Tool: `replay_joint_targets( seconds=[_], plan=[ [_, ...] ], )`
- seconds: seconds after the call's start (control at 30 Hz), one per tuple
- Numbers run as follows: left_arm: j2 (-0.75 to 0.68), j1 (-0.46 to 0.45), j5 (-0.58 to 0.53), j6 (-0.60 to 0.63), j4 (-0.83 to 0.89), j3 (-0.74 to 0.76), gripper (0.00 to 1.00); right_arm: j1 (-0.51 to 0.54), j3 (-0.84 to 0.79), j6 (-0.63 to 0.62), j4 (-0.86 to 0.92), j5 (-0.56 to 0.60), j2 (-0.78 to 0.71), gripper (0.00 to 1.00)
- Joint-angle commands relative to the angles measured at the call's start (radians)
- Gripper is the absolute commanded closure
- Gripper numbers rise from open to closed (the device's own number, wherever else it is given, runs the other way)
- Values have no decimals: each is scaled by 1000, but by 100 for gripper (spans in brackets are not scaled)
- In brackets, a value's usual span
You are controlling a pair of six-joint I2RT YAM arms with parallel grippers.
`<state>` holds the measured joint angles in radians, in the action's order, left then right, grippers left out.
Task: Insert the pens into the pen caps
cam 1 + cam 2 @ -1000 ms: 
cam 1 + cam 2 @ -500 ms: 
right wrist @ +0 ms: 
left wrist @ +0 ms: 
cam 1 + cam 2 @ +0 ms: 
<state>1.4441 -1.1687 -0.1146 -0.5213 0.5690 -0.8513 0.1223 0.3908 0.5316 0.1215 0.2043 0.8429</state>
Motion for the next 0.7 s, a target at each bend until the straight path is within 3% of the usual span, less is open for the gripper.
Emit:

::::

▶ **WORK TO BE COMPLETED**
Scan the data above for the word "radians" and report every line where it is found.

▶ **ANSWER TO THE PROBLEM**
- Joint-angle commands relative to the angles measured at the call's start (radians)
`<state>` holds the measured joint angles in radians, in the action's order, left then right, grippers left out.

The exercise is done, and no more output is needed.